Sounds like you have a circulation problem ie pump not running, air in system etc.
 
The ideal "HELP" line can be the most useless, rude, arrogant and thick there is. Many of their boilers are among the worst in the country. They're a major liability to the company. There's one guy there called Dave Kemp. who's good. There's one woman and one other guy who are disgraceful. NO other manufacturer's people need to be like it.

Right, that's got that off my chest!

You're saying that the boiler sits there ticking for a long time without lighting? How long?
Once it has lit, how long before it goes off?

Oh, and which was the other forum?

The gas valve solenoids on that model DO stick when they get hot. It's possible, but may be difficult, to get the solenoid alone, so you'd usually have to have a new gas valve.
You'd only notice when it tried to open, ie it would stay open once open, until the boiler got hot and it shut.
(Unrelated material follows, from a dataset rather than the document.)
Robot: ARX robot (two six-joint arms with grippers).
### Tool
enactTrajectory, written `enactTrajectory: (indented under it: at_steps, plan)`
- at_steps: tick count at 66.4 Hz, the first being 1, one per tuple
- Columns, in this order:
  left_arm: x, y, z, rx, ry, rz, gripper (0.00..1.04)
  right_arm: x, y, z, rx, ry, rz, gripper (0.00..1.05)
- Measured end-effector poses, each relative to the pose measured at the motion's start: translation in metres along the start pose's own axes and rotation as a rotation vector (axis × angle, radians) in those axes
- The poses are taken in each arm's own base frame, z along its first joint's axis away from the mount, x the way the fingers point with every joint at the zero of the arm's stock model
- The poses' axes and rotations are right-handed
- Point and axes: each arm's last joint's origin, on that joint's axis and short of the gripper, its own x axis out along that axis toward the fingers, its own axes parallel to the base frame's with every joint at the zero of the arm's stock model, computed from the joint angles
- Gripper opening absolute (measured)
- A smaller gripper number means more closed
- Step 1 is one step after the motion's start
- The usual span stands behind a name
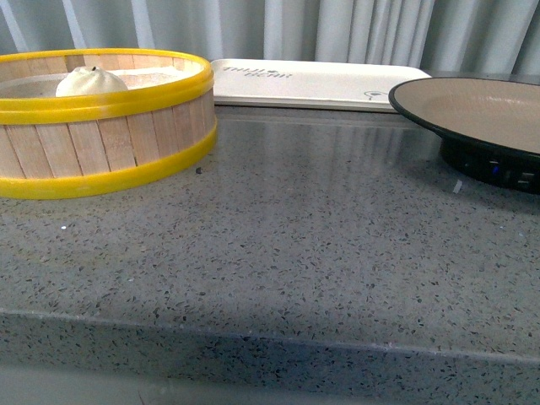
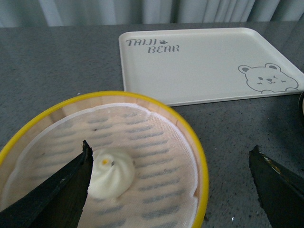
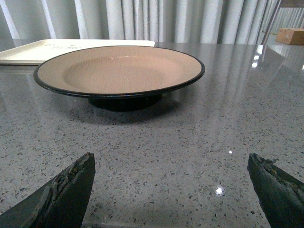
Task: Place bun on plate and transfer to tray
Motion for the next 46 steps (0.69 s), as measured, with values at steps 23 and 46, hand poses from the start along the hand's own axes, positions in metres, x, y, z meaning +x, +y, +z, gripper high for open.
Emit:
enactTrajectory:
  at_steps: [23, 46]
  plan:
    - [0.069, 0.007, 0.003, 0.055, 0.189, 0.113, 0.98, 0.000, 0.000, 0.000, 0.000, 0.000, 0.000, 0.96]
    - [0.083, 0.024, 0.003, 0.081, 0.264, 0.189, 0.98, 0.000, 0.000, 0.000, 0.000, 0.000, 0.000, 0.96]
If the boiler is "short-cycling" then you do have anoter problem, probably circulation as WW says.
 
Ooh, lovely- replies I can actually read!! The other forum that is almost as frustrating as the boiler is Ask the plumber, by the way.
Thanks for the suggestions, and to answer the points, the plumber did go round everything before he decided on the boiler rather than the system. The pump looks like he bled it because there's a stain on the floor that wasn't there before, and I've just tried releasing the screw slightly and water came straight out. It does vibrate slightly when the burner comes on- I don't know if that means anything? I did wonder myself if it was sludge because the last time it was serviced I got him to put inhibitor in as the radiators were cold at the bottom, and the bathroom radiator has needed bleeding regularly since the house was built. He says it isn't that because the heat exchanger never gets hot.
The length of time it tries to relight for varies but can be up to 15-20 minutes. Gas valve just arrived in the post- another £90... Here goes nothing!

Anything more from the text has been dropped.